Spitting debris helps brain’s tiny blood vessels survive

June 5th, 2010 - 4:53 pm ICT by IANS  

Washington, June 5 (IANS) Capillaries have a unique method of ejecting debris, such as blood clots, cholesterol or calcium plaque, that blocks supply of vital nutrients to brain cells.
The facts have been revealed by a new study at Northwestern University’s (NU) Feinberg School of Medicine (FSM).

The capillaries spit out the blockage by growing a membrane that envelopes the obstruction and then pushes it out of the blood vessel.

Scientists also found this critical process is 30 to 50 percent slower in an aging brain and likely results in the death of more capillaries.

“The slowdown may be a factor in age-related cognitive decline and may also explain why elderly patients who get strokes do not recover as well as younger patients,” said Jaime Grutzendler, study co-author and principal investigator and assistant professor of Neurology and Physiology at FSM.

Scientists have long understood how large blood vessels clear blockages: blood pressure pushes against the clot and may eventually break it down and flush it away, or clot busting enzymes rush to the scene to dissolve a blockage.

But very little was previously known about how capillaries clear blockages. The study first demonstrated that enzymes and blood pressure aren’t efficient at clearing capillary clots.

Those mechanisms only work half the time and only when blood clots are involved, not other types of debris, particularly cholesterol, which is difficult to dissolve.

“So what happens to the blood vessels that that aren’t cleared out?” asked Grutzendler and colleagues. “Do they die, or does some other mechanism take over?”

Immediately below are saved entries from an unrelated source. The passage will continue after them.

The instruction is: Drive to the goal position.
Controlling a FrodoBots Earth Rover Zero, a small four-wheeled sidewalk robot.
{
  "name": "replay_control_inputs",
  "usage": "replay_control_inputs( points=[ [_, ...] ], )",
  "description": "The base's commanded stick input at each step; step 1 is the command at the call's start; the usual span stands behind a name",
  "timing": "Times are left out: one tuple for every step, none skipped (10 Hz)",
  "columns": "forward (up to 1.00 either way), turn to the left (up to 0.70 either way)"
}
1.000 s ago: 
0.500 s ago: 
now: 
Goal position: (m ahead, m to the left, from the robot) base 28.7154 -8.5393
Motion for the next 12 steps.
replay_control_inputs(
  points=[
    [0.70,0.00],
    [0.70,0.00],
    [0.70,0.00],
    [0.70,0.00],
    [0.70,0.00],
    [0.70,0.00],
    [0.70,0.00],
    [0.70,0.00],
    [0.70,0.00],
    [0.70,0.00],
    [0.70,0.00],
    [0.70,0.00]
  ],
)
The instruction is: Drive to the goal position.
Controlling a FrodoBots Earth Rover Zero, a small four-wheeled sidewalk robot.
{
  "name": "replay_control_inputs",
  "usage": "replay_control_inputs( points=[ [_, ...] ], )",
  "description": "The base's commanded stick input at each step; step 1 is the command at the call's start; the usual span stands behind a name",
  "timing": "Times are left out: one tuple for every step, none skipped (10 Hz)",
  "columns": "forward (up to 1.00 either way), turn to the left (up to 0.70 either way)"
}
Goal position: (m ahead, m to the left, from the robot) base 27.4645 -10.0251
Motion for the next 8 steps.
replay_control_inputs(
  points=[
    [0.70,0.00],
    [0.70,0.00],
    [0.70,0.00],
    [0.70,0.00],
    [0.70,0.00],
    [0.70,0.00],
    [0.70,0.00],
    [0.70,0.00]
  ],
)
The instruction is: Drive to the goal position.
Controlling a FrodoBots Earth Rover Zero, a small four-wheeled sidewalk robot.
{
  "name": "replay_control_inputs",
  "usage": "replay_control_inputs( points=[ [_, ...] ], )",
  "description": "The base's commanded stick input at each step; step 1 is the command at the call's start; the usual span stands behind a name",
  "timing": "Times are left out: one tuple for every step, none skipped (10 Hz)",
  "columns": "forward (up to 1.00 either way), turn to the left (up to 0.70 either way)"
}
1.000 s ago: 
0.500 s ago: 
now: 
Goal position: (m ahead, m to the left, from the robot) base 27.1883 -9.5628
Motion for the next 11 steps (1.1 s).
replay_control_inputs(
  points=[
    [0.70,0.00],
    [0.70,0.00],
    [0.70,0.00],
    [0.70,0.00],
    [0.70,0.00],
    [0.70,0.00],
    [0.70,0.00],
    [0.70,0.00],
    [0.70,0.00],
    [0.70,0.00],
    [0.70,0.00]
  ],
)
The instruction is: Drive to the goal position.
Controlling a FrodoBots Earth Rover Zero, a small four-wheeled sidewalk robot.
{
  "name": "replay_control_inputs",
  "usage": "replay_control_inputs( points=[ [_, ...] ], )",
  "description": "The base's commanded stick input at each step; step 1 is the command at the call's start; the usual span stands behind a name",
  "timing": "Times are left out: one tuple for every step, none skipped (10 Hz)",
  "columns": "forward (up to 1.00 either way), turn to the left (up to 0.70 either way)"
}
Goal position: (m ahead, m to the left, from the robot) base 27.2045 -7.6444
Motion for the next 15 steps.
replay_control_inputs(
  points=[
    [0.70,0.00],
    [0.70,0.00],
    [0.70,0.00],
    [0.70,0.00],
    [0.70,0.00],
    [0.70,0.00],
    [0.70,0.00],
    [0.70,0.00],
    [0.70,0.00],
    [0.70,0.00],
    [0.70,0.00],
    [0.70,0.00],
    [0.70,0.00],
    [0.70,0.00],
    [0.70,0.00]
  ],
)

To find out, they created micro-clots, tagged them with a red fluorescent substance and infused them into the carotid arteries of mice.

Using a multiphoton microscope, the team examined the brains of live mice at various time intervals as clots traveled into the capillaries.

Surprisingly, they discovered that the blood vessel cells next to the blockage grew a membrane that completely enveloped the debris.

Then the original wall of the blood vessel opened up and spit the debris into the brain tissue, rendering it harmless, said an NU release.

The envelope covering the clot became the new vessel wall. This resulted in complete restoration of blood flow and salvaging of the tiny vessel and surrounding brain cells.

The researchers also found that the ability to move the blockage out of the blood vessel diminished with age. Young mice (age 4 months) were able to clear blockages more quickly and thoroughly than older mice (age 22 months).

The findings were published in May 27 issue of Nature.